Segment Start: Data extracts
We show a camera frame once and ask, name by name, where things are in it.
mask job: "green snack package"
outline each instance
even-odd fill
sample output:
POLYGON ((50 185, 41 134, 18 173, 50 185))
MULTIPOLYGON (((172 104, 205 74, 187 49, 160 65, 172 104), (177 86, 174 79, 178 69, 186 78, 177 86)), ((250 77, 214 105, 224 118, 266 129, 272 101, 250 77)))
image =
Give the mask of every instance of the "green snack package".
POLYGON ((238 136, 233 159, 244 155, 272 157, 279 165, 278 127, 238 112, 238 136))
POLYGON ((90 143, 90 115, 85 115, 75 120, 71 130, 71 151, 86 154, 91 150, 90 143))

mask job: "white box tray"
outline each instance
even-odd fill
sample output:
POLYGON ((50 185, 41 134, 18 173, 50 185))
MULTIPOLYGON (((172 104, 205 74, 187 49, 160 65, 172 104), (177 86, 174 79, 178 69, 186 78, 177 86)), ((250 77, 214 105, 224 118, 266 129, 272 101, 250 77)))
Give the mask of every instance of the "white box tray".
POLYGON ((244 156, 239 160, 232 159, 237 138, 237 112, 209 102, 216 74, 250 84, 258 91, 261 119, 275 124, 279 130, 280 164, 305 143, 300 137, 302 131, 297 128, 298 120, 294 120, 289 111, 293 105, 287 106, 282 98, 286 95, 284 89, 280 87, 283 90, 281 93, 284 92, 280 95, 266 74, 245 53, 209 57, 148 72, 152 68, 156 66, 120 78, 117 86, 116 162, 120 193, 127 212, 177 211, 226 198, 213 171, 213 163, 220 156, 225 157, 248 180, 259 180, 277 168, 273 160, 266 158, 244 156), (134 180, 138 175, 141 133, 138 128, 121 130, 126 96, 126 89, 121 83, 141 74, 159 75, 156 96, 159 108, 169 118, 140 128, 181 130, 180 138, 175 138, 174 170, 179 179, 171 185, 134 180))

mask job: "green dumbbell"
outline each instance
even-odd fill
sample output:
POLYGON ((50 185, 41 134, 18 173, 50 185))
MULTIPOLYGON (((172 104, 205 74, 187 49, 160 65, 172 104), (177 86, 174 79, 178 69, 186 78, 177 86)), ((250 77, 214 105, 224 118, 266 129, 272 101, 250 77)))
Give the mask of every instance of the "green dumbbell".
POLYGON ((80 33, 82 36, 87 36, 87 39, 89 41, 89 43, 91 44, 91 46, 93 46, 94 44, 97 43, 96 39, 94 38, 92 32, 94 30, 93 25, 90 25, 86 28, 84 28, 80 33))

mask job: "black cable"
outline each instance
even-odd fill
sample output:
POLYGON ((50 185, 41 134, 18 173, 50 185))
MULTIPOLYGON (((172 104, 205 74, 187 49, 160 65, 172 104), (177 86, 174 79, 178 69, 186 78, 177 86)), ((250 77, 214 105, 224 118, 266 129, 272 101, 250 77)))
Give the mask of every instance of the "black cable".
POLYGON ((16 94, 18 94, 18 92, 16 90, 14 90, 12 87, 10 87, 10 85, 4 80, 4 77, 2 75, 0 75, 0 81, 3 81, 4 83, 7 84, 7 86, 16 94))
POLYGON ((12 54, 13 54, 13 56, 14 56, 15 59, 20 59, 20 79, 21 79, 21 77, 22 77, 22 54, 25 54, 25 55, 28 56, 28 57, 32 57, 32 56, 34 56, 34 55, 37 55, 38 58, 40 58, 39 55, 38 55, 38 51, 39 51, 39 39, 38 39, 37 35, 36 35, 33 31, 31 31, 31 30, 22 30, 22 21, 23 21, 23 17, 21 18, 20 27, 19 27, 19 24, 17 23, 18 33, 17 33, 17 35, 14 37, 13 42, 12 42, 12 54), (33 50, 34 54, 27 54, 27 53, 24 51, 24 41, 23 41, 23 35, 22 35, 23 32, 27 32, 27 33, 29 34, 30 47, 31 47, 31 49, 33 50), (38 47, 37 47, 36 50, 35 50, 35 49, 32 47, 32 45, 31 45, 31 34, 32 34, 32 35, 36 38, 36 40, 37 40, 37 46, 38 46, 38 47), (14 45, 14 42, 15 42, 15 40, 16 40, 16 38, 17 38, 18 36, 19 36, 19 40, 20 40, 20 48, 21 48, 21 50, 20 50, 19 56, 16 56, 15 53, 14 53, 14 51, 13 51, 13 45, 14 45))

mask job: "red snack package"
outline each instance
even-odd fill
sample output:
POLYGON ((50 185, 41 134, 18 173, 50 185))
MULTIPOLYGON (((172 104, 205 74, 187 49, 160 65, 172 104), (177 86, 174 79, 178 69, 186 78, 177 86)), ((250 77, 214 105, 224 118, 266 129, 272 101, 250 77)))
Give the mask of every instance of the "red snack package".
Segment End: Data extracts
* About this exercise *
All lines of the data above must be returned exactly.

* Answer box *
We show a camera frame once and ask, name by name, where things are in it.
mask job: "green snack package"
outline each instance
even-odd fill
sample output:
POLYGON ((50 185, 41 134, 18 173, 50 185))
MULTIPOLYGON (((172 104, 205 74, 187 49, 160 65, 172 104), (177 86, 174 79, 178 69, 186 78, 177 86)), ((250 77, 214 105, 224 118, 266 129, 272 101, 250 77)))
image =
Give the mask of every instance of the "green snack package".
POLYGON ((238 136, 233 159, 244 155, 272 157, 279 165, 278 127, 238 112, 238 136))
POLYGON ((90 143, 90 115, 85 115, 75 120, 71 130, 71 151, 86 154, 91 150, 90 143))

mask job: "white box tray"
outline each instance
even-odd fill
sample output:
POLYGON ((50 185, 41 134, 18 173, 50 185))
MULTIPOLYGON (((172 104, 205 74, 187 49, 160 65, 172 104), (177 86, 174 79, 178 69, 186 78, 177 86)), ((250 77, 214 105, 224 118, 266 129, 272 101, 250 77)))
Give the mask of every instance of the "white box tray".
POLYGON ((244 156, 239 160, 232 159, 237 138, 237 112, 209 102, 216 74, 250 84, 258 91, 261 119, 275 124, 279 130, 280 164, 305 143, 300 137, 302 131, 297 128, 298 120, 294 120, 289 111, 293 105, 287 106, 282 98, 286 95, 284 89, 280 87, 283 90, 281 93, 284 92, 280 95, 266 74, 245 53, 209 57, 148 72, 152 68, 156 66, 120 78, 117 86, 116 162, 120 193, 127 212, 177 211, 226 198, 213 171, 213 163, 220 156, 225 157, 248 180, 259 180, 277 168, 273 160, 266 158, 244 156), (134 180, 138 175, 141 133, 138 128, 121 130, 126 96, 126 89, 121 83, 141 74, 159 75, 156 96, 159 108, 169 118, 140 128, 181 130, 180 138, 175 138, 174 170, 179 179, 171 185, 134 180))

mask job: "green dumbbell"
outline each instance
even-odd fill
sample output:
POLYGON ((50 185, 41 134, 18 173, 50 185))
MULTIPOLYGON (((172 104, 205 74, 187 49, 160 65, 172 104), (177 86, 174 79, 178 69, 186 78, 177 86)), ((250 77, 214 105, 224 118, 266 129, 272 101, 250 77)))
Give the mask of every instance of the "green dumbbell".
POLYGON ((80 33, 82 36, 87 36, 87 39, 89 41, 89 43, 91 44, 91 46, 93 46, 94 44, 97 43, 96 39, 94 38, 92 32, 94 30, 93 25, 90 25, 86 28, 84 28, 80 33))

mask job: "black cable"
outline each instance
even-odd fill
sample output:
POLYGON ((50 185, 41 134, 18 173, 50 185))
MULTIPOLYGON (((172 104, 205 74, 187 49, 160 65, 172 104), (177 86, 174 79, 178 69, 186 78, 177 86)), ((250 77, 214 105, 224 118, 266 129, 272 101, 250 77)))
Give the mask of every instance of the "black cable".
POLYGON ((16 94, 18 94, 18 92, 16 90, 14 90, 12 87, 10 87, 10 85, 4 80, 4 77, 2 75, 0 75, 0 81, 3 81, 4 83, 7 84, 7 86, 16 94))
POLYGON ((12 54, 13 54, 13 56, 14 56, 15 59, 20 59, 20 79, 21 79, 21 77, 22 77, 22 54, 25 54, 25 55, 28 56, 28 57, 32 57, 32 56, 34 56, 34 55, 37 55, 38 58, 40 58, 39 55, 38 55, 38 51, 39 51, 39 39, 38 39, 37 35, 36 35, 33 31, 31 31, 31 30, 22 30, 22 21, 23 21, 23 17, 21 18, 20 27, 19 27, 19 24, 17 23, 18 33, 17 33, 17 35, 14 37, 13 42, 12 42, 12 54), (33 50, 34 54, 27 54, 27 53, 24 51, 24 41, 23 41, 23 35, 22 35, 23 32, 27 32, 27 33, 29 34, 30 47, 31 47, 31 49, 33 50), (38 47, 37 47, 36 50, 35 50, 35 49, 32 47, 32 45, 31 45, 31 34, 32 34, 32 35, 36 38, 36 40, 37 40, 37 46, 38 46, 38 47), (14 45, 14 42, 15 42, 15 40, 16 40, 16 38, 17 38, 18 36, 19 36, 19 40, 20 40, 20 48, 21 48, 21 50, 20 50, 19 56, 16 56, 15 53, 14 53, 14 51, 13 51, 13 45, 14 45))

mask job: "red snack package"
outline each instance
even-odd fill
sample output:
POLYGON ((50 185, 41 134, 18 173, 50 185))
MULTIPOLYGON (((172 104, 205 74, 187 49, 160 65, 172 104), (177 86, 174 79, 178 69, 186 78, 177 86)), ((250 77, 214 105, 224 118, 266 129, 272 101, 250 77)))
Give the mask of every instance of the "red snack package".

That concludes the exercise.